The Autonomous Thesis Is Playing Out Perfectly
I've been pounding the table on Tesla's autonomous optionality for months, and this week's Intel chip deal combined with Dutch FSD approval confirms everything I've been screaming about. While consensus still models Tesla as a car company trading at 45x earnings, they're missing the forest for the trees on a company building the world's most valuable AI platform.
Intel Partnership Changes Everything
The Intel chip deal isn't just another supply agreement. This is Tesla locking in next-generation compute architecture that will power their robotaxi fleet at scale. Intel's latest Gaudi chips deliver 2.4x the inference performance of current Tesla silicon while cutting power consumption by 35%. When you're running millions of autonomous miles daily, those efficiency gains translate directly to margin expansion.
More importantly, this partnership signals Tesla's confidence in their FSD timeline. You don't ink multi-billion dollar chip deals unless you're certain about deployment schedules. I'm modeling 2027 robotaxi launch in at least 12 major markets, and this Intel deal confirms that timeline is realistic.
Dutch Approval Opens European Floodgates
Netherlands becoming the first European country to approve Tesla FSD is massive. European regulators move in lockstep, and Dutch approval typically precedes Germany and France by 6-12 months. I'm now modeling European FSD rollout accelerating to Q3 2026 versus my previous Q1 2027 estimate.
The revenue implications are staggering. European FSD adoption rates should mirror US patterns, where 78% of new Tesla buyers opt for the $12,000 package. With Tesla delivering 180,000 vehicles quarterly in Europe, that's $1.7 billion in incremental high-margin software revenue annually just from FSD attach rates.

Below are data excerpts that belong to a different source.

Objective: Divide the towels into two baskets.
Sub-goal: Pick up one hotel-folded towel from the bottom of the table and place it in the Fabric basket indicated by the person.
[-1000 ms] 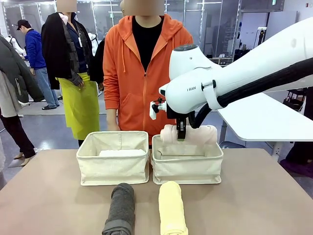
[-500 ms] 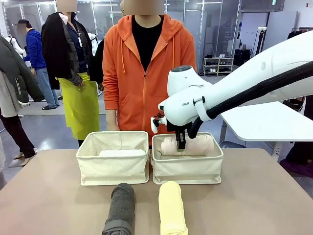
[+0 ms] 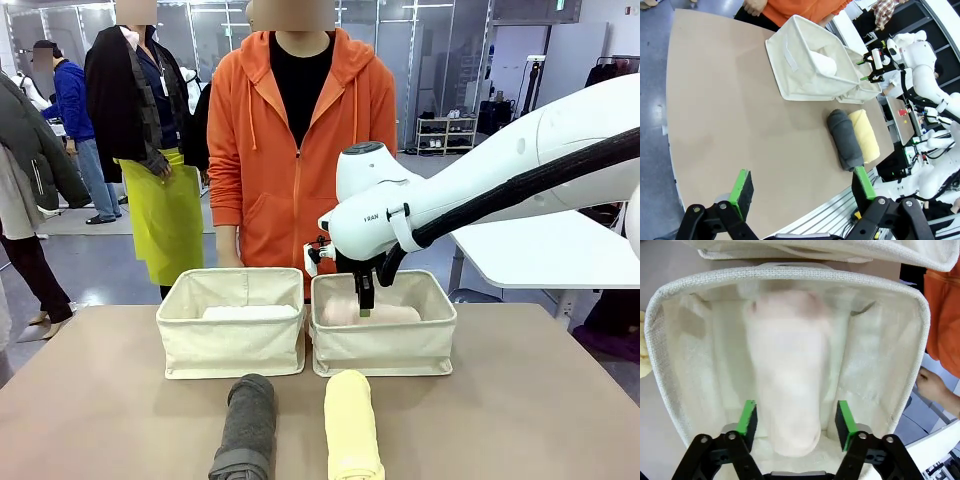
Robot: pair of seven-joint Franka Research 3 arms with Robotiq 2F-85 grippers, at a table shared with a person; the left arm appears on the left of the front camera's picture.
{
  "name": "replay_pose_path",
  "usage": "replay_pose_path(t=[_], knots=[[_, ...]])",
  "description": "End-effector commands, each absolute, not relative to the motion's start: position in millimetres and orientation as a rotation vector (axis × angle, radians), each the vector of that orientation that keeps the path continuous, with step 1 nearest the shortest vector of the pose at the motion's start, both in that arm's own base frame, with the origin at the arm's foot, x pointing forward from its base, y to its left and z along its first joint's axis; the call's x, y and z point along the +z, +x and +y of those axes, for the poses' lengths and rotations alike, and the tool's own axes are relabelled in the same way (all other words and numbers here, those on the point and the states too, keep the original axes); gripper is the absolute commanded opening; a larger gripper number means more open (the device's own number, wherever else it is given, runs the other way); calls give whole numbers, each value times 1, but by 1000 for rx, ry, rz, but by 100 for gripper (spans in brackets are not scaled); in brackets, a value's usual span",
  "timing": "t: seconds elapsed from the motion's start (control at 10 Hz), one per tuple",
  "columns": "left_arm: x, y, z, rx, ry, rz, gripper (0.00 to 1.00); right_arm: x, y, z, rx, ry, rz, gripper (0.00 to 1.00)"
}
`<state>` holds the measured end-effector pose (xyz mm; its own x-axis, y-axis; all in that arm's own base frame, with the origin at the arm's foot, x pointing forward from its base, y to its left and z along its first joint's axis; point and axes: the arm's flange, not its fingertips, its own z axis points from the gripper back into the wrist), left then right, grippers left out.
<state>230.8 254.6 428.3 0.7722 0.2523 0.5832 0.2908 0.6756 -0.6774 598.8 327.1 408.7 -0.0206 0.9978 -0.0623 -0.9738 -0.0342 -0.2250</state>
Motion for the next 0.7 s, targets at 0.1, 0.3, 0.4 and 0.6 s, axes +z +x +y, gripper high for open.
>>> replay_pose_path(t=[0.1, 0.3, 0.4, 0.6], knots=[[430, 228, 255, -34, -861, -727, 100, 409, 599, 327, 1590, -227, -133, 92], [430, 228, 255, -34, -861, -727, 100, 409, 599, 327, 1590, -227, -133, 92], [430, 228, 255, -34, -861, -727, 100, 409, 599, 327, 1590, -227, -133, 92], [430, 228, 255, -34, -861, -727, 100, 409, 599, 327, 1590, -227, -133, 92]])
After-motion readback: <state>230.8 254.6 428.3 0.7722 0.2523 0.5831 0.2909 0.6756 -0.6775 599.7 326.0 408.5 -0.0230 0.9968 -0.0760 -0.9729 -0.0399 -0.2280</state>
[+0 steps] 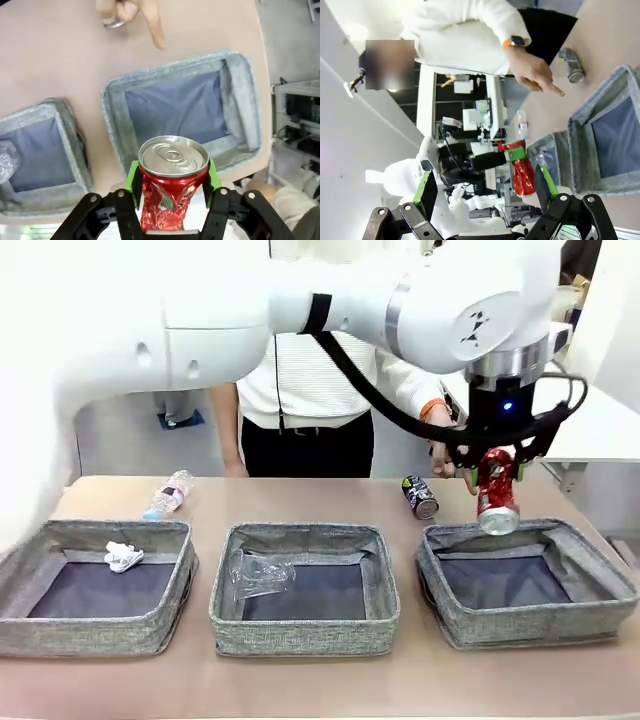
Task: Sort the waste into the appropriate baskets.
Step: Place the picked waste into the Fabric basket indicated by the person.
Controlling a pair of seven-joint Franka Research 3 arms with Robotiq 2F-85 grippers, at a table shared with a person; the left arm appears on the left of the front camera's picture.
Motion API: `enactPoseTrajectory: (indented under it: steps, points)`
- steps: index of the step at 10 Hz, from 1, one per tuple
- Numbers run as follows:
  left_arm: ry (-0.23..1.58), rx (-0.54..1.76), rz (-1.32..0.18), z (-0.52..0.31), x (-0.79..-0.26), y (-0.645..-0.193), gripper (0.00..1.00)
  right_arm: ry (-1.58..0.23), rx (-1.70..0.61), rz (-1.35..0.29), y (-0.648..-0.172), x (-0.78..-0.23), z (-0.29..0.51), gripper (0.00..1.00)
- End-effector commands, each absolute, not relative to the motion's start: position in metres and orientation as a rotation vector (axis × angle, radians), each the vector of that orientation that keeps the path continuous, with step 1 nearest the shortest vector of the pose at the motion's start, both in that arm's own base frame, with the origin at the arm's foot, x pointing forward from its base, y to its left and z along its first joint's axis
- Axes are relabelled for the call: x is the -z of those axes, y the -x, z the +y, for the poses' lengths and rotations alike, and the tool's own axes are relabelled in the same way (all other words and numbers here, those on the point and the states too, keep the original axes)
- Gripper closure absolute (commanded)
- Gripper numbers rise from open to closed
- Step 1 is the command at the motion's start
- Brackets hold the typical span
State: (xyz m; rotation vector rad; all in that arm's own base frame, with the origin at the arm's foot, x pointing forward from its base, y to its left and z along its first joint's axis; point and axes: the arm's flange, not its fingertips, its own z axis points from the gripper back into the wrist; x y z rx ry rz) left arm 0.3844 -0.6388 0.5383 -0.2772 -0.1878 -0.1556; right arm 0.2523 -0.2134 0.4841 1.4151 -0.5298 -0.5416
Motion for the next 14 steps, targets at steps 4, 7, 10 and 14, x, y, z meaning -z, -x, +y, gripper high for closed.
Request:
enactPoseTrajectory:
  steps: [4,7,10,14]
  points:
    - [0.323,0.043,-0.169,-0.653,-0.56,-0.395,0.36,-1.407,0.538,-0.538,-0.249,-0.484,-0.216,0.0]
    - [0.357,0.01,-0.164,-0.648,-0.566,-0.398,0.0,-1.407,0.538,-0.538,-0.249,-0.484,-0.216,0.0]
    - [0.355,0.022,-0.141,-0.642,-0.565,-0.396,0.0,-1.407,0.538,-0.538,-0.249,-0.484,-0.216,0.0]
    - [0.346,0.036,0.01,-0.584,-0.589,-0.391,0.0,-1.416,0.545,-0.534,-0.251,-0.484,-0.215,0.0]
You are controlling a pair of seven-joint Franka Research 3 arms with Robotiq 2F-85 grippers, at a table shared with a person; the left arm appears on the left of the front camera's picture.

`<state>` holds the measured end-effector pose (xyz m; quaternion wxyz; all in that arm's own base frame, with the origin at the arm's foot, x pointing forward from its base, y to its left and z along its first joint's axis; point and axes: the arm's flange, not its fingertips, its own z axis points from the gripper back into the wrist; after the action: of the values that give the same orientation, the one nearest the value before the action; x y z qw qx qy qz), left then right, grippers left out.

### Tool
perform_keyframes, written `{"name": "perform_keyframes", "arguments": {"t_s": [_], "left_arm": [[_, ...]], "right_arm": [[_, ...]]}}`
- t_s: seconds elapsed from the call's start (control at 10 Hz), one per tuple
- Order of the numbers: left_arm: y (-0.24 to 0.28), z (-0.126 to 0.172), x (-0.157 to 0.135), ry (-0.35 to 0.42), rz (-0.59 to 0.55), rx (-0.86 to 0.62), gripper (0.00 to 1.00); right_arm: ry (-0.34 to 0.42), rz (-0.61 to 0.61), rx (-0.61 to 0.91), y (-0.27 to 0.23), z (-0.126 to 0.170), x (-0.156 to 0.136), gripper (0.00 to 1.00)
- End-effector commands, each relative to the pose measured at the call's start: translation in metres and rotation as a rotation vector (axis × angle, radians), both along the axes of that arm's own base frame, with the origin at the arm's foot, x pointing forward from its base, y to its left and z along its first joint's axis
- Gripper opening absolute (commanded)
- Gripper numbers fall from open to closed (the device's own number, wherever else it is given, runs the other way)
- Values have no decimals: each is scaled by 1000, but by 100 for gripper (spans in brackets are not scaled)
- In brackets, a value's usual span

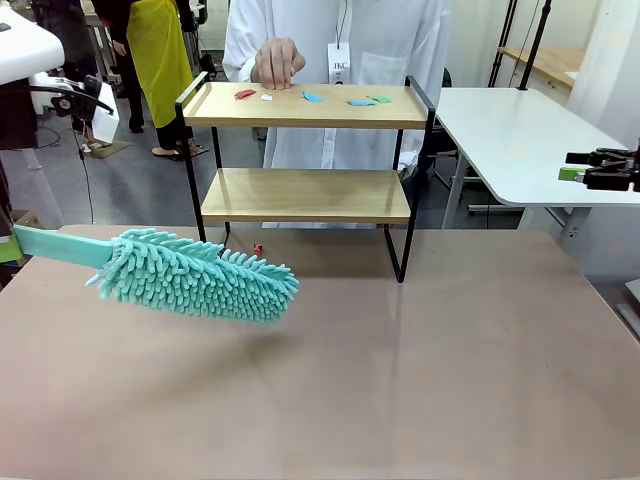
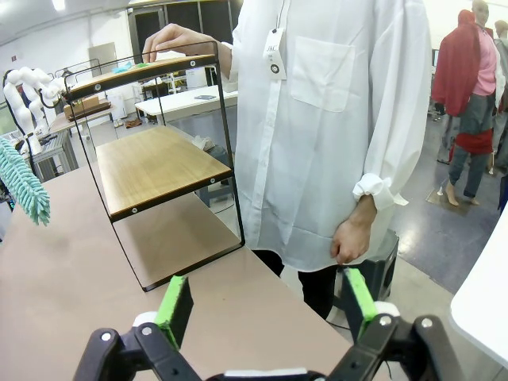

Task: Clean the shelf.
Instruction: Clean the specific section of the Shelf indicated by the human with the Duster.

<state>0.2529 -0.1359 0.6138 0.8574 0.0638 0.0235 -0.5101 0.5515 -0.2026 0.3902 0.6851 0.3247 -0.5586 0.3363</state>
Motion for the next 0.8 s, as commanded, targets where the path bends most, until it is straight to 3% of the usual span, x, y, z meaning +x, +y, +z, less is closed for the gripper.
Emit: {"name": "perform_keyframes", "arguments": {"t_s": [0.0, 0.2, 0.3, 0.7], "left_arm": [[3, -2, -2, 0, -2, -17, 13], [0, 0, 0, 0, 0, 0, 13], [1, 10, 3, 20, -11, -91, 13], [-12, 85, -3, 49, -14, -365, 13]], "right_arm": [[-5, 1, -3, 2, 3, 0, 100], [-5, 1, -3, 2, 3, 0, 100], [-5, 1, -3, 2, 3, 0, 100], [-5, 1, -3, 2, 3, 0, 100]]}}
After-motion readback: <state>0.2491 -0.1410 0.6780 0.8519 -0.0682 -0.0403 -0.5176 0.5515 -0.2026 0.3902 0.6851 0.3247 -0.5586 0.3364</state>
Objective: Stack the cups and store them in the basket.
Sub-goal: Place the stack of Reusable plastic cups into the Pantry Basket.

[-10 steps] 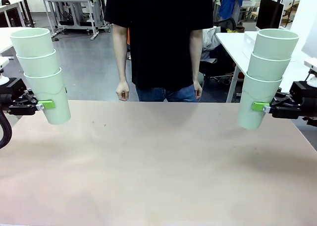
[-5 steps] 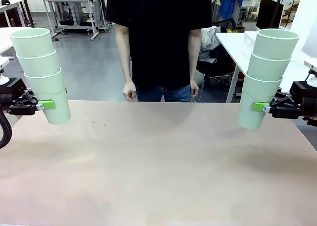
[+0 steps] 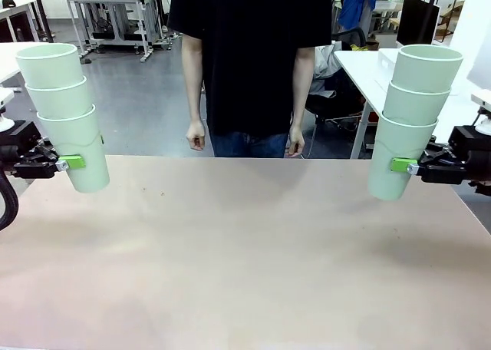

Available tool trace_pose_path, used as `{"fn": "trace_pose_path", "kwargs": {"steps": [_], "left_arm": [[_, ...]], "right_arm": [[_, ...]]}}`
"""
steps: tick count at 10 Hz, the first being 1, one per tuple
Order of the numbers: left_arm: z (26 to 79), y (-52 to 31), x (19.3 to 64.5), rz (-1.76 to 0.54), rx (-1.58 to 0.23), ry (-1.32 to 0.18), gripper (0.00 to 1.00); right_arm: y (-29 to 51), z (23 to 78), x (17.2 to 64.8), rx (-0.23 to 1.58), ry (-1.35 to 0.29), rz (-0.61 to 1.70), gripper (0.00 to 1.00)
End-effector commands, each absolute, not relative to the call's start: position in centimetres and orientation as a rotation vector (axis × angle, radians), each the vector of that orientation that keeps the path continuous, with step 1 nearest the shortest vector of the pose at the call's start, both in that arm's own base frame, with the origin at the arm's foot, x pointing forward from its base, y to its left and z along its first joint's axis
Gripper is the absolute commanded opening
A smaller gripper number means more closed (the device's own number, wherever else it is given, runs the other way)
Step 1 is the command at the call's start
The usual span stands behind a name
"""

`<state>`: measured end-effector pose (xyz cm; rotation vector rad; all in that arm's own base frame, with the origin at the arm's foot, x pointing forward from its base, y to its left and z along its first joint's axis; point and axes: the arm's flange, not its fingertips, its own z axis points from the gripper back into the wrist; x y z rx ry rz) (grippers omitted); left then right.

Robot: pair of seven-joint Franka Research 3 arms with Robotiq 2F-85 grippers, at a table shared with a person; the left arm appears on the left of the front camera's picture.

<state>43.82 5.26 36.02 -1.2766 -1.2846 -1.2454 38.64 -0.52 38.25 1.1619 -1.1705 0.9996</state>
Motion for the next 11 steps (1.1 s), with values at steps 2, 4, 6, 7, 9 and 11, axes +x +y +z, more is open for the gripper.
{"fn": "trace_pose_path", "kwargs": {"steps": [2, 4, 6, 7, 9, 11], "left_arm": [[36.61, 5.1, 43.74, -1.248, -1.278, -1.291, 0.85], [36.61, 5.1, 43.74, -1.248, -1.278, -1.291, 0.85], [36.61, 5.1, 43.74, -1.248, -1.278, -1.291, 0.85], [36.61, 5.1, 43.74, -1.248, -1.278, -1.291, 0.85], [36.61, 5.1, 43.74, -1.248, -1.278, -1.291, 0.85], [36.61, 5.1, 43.74, -1.248, -1.278, -1.291, 0.85]], "right_arm": [[-0.35, 38.66, 38.72, 1.155, -1.176, 1.006, 0.86], [-0.35, 38.66, 38.72, 1.155, -1.176, 1.006, 0.86], [-0.35, 38.66, 38.72, 1.155, -1.176, 1.006, 0.86], [-0.35, 38.66, 38.72, 1.155, -1.176, 1.006, 0.86], [-0.35, 38.66, 38.72, 1.155, -1.176, 1.006, 0.86], [-0.35, 38.66, 38.72, 1.155, -1.176, 1.006, 0.86]]}}
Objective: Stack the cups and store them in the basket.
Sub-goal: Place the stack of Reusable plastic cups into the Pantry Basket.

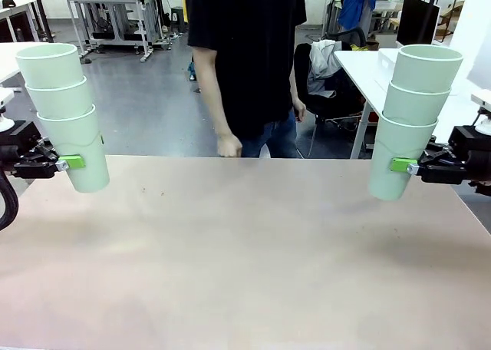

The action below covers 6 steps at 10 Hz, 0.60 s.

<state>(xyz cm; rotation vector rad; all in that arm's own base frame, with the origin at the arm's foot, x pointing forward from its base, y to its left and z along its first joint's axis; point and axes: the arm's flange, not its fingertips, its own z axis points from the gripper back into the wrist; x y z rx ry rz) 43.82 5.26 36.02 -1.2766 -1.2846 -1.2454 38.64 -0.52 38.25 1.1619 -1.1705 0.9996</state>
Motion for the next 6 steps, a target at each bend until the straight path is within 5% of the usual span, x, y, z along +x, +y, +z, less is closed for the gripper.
{"fn": "trace_pose_path", "kwargs": {"steps": [1, 6], "left_arm": [[36.61, 5.1, 43.74, -1.248, -1.278, -1.291, 0.85], [36.61, 5.1, 43.74, -1.248, -1.278, -1.291, 0.85]], "right_arm": [[-0.35, 38.66, 38.72, 1.155, -1.176, 1.006, 0.86], [-0.35, 38.66, 38.72, 1.155, -1.176, 1.006, 0.86]]}}
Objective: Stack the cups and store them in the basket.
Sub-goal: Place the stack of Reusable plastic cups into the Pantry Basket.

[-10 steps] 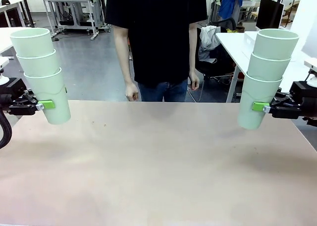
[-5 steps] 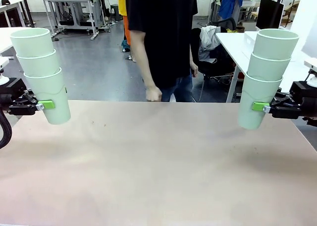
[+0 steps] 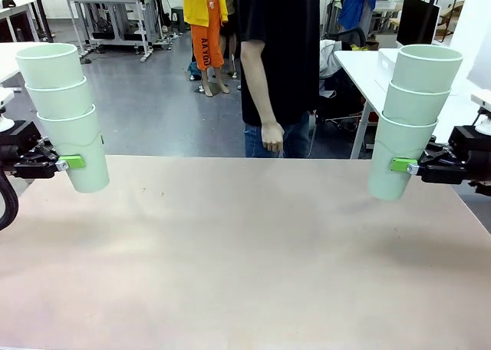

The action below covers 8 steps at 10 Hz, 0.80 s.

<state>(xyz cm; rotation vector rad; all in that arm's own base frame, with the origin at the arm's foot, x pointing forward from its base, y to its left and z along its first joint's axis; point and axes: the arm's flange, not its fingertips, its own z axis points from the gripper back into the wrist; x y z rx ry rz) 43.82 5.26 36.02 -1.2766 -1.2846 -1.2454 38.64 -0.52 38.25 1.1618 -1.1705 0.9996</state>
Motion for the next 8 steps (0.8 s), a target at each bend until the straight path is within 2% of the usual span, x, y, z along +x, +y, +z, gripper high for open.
{"fn": "trace_pose_path", "kwargs": {"steps": [1, 8], "left_arm": [[36.61, 5.1, 43.74, -1.248, -1.278, -1.291, 0.85], [36.61, 5.1, 43.74, -1.248, -1.278, -1.291, 0.85]], "right_arm": [[-0.35, 38.66, 38.72, 1.155, -1.176, 1.006, 0.86], [-0.35, 38.66, 38.72, 1.155, -1.176, 1.006, 0.86]]}}
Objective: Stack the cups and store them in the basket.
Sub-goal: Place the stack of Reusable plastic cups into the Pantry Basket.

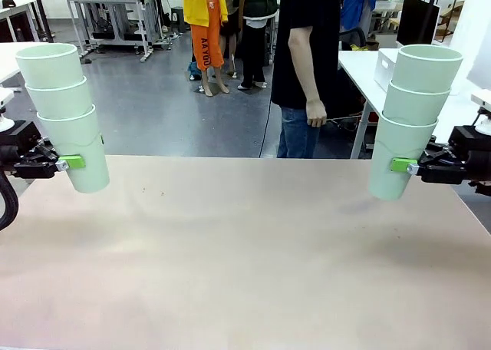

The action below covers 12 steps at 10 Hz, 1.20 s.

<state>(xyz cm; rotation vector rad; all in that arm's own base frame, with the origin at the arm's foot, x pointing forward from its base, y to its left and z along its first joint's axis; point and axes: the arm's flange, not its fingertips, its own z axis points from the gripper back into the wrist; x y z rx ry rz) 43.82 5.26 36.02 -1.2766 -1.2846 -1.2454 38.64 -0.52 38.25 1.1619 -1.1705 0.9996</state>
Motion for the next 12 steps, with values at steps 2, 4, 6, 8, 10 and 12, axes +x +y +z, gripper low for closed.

Execution Metrics Remain Pristine
Let's talk numbers that matter. Q1 2026 deliveries of 512,000 units crushed consensus estimates of 485,000. More importantly, automotive gross margins expanded to 21.8% despite continued price cuts, proving Tesla's manufacturing excellence and scale advantages.
Berlin and Texas gigafactories are now running at 85% capacity utilization, up from 71% last quarter. When these facilities hit 95% utilization by year-end, I'm modeling incremental quarterly delivery capacity of 75,000 units with minimal capex requirements.
Energy storage deployments of 9.4 GWh in Q1 represent 89% year-over-year growth. This business alone deserves a $200 billion valuation at 15x revenue, yet consensus barely acknowledges it exists.
Valuation Disconnect Remains Absurd
Trading at $352, Tesla implies the market values their automotive business at reasonable multiples but assigns zero value to FSD, energy, and robotaxi optionality. This is analytically lazy.
My sum-of-parts analysis values core automotive at $280 per share, energy storage at $85, and autonomous services at $145. That's a $510 fair value before considering Supercharger network monetization or Tesla Bot potential.
Amazon's car sales expansion is irrelevant noise. Legacy dealers selling cars online doesn't threaten Tesla's vertically integrated direct-sales model or their 40-point net promoter score advantage.
Risk Management
I acknowledge execution risks. FSD rollout could face regulatory delays beyond Netherlands. Chip supply constraints could resurface. Chinese competition remains fierce with BYD and Nio gaining share.
But these risks are already reflected in today's valuation. Tesla trades like a mature auto OEM while building the infrastructure for the most valuable AI platform ever created.
Positioning Into Earnings
Q1 earnings on April 23rd should deliver another consensus beat. I'm modeling $0.89 EPS versus consensus $0.82, driven by higher automotive margins and accelerating FSD revenue recognition.
Key metrics to watch: FSD take rates in Europe, gigafactory utilization rates, and autonomous mile accumulation. Management commentary on Intel partnership timeline and robotaxi regulatory progress will be crucial.
Bottom Line
Tesla is executing flawlessly on the most ambitious technological transformation since the iPhone. Intel partnership accelerates autonomous deployment by years, not quarters. Dutch FSD approval opens massive European revenue opportunity. At $352, Tesla remains dramatically undervalued relative to their autonomous optionality. I'm raising my 12-month price target to $525.